Vi dico da subito che in questa seconda categoria rientro anche io. Voglio subito puntualizzare, per rispetto di tutto il mondo animale, che il mio non era un “no” propriamente discriminatorio. Anzi, ho avuto un cane, un gatto, un coniglietto e qualche decina di pesciolini rossi nel periodo che va dall’infanzia e l’adolescenza. Poi però, dal matrimonio in poi ho deciso che poteva bastare. I motivi sono diversi, e spaziano da quelli di stampo altruista a quelli (beh! si lo ammetto!) totalmente di matrice egoistica!

Anche perché prendendo un cucciolo, inevitabilmente hai un altro essere umano da curare, e non è giusto essere superficiali. Come è ingiusto ad esempio, secondo me, tenere i cani chiusi in casa, o in balcone. Come non è giusto quando sai che non ci sei mai e decidi di prenderti un gatto con la consapevolezza che resterà solo tutto il giorno e che magari la sera sarai troppo stanco per prestargli attenzioni. Perché la verità è che state adottando un essere vivente, non comprando un giocattolo!

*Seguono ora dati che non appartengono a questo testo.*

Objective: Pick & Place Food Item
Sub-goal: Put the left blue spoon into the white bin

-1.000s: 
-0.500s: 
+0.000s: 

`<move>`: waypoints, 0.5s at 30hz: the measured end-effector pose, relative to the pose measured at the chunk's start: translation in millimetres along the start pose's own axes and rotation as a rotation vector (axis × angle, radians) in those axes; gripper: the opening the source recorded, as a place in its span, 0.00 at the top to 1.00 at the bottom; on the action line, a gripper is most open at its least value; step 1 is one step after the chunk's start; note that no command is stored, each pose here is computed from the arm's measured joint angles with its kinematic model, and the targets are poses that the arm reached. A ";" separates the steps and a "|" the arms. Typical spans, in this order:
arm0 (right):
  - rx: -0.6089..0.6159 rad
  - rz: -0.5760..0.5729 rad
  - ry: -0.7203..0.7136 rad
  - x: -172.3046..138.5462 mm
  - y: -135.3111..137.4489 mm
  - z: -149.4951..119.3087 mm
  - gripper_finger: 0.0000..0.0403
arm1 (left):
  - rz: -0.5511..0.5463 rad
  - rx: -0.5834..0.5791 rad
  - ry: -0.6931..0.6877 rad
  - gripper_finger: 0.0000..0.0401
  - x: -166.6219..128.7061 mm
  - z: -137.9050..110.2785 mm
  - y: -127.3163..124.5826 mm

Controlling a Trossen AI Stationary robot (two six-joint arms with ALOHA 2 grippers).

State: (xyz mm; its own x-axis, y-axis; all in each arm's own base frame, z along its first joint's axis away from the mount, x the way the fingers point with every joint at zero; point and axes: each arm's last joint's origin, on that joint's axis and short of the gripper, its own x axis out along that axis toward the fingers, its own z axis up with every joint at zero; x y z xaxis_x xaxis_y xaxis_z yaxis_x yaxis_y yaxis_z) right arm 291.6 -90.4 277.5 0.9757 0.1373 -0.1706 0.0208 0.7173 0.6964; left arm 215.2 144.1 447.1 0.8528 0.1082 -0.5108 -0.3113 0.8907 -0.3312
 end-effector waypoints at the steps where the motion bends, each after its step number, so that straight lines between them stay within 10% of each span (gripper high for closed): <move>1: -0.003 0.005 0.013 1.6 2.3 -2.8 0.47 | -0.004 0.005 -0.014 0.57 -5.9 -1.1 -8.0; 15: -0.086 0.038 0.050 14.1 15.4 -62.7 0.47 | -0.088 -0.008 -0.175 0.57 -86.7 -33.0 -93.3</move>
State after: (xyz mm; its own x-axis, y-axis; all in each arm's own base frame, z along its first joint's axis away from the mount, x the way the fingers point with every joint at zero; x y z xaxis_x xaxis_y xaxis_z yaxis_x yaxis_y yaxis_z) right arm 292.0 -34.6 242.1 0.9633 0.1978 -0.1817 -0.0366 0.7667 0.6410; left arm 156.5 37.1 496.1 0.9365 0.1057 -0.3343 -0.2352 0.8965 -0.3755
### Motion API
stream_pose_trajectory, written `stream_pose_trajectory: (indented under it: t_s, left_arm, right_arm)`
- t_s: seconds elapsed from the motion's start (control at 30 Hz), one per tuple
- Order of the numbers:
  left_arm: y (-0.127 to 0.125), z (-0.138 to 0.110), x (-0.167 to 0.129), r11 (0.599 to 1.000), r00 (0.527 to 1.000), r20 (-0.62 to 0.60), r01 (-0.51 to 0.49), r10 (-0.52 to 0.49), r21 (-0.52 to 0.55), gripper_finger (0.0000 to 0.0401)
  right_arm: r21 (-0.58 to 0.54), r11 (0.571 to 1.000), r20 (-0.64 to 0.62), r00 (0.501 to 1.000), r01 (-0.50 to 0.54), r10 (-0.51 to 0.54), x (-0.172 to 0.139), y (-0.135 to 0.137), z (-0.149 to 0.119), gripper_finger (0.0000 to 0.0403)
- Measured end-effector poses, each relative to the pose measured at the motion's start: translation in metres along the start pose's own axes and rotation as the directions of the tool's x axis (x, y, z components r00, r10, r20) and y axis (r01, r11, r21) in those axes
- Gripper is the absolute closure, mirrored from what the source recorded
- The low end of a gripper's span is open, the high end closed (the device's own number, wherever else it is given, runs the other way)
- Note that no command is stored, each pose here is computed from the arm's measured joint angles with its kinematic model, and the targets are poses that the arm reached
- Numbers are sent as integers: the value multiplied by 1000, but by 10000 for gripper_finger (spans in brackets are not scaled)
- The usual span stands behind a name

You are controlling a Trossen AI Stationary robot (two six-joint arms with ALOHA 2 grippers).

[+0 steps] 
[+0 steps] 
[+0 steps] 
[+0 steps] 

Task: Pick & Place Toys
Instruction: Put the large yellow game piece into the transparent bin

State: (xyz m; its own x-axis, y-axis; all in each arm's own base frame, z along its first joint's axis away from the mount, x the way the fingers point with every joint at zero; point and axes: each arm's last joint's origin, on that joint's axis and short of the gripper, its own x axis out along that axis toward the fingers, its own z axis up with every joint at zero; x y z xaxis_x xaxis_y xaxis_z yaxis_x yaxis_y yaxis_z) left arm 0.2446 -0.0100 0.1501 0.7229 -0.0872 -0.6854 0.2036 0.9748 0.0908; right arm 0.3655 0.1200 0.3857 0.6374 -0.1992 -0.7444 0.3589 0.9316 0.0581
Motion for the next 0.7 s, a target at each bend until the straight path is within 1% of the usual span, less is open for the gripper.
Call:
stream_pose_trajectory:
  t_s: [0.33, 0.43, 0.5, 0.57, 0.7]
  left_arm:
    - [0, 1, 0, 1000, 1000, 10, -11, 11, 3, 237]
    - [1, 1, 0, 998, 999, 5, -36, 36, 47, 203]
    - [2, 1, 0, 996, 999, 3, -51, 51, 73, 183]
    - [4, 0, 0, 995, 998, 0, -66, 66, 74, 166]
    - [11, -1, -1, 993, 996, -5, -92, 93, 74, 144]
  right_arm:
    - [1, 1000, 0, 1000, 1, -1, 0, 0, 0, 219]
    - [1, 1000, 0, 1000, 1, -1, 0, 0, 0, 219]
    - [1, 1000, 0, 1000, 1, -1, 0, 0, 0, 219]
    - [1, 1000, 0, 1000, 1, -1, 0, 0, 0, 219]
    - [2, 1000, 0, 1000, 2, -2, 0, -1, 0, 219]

Io, a dir la verità, a parte questi nobili motivi, ammetto di avere anche altre motivazioni, paranoie più che altro. Ad esempio, non sono pronta psicologicamente a sapere di dover portare fuori un cane quattro o cinque volte al giorno, anche d’inverno, quando all’esterno c’è un temperatura di -2. Oppure non riesco a gestire lo stress di dover organizzare le vacanze, tenendo conto anche delle esigenze di un cucciolo. E poi, non è nemmeno da sottovalutare l’aspetto economico, perché tra tolettatura, veterinario, crocchette e scatolette, mi sa che a fine mese, viene un bel conticino!

E poi già so come va a finire, tutti crocerossine i primi giorni. Dopo di che, chi lavora, chi va a scuola, chi in palestra e il paccotto resta a me, che da sola me lo devo sbrigare! Non fraintendetemi, non sono una strega cattiva, è che so già che tra la miriade di cose da fare e a cui badare giorno per giorno, non saprei proprio come metterla con guaiti e cacchette in ogni dove.

Per non parlare poi delle psicosi da mamma asettico/disinfettante con cui mi trovo a fare i conti. So benissimo che gli anticorpi sono importanti, e so altrettanto bene che a volte sono i cuccioli a dover temere infezioni da parte nostra e dei nostri ambienti “umani”, ma la verità è che mi viene il prurito a pensare che i bimbi possano venire a contatto con bava, escrementi, pulci e peli.

E poi, noi non abbiamo giardino, e non viviamo nemmeno in una zona dove è possibile passeggiare con un cane perché casa nostra affaccia direttamente sulla strada. I gatti, nemmeno a parlarne, perché graffiano. Ultima motivazione e non meno importante, ho paura che le mie piccole pesti, giocando, possano fargli del male! Quindi alla richiesta di un cucciolo, mi spiace bimbi miei, ma vi troverete a dover fare sempre i conti con un bel: No!…a meno che non si tratti di un pesciolino!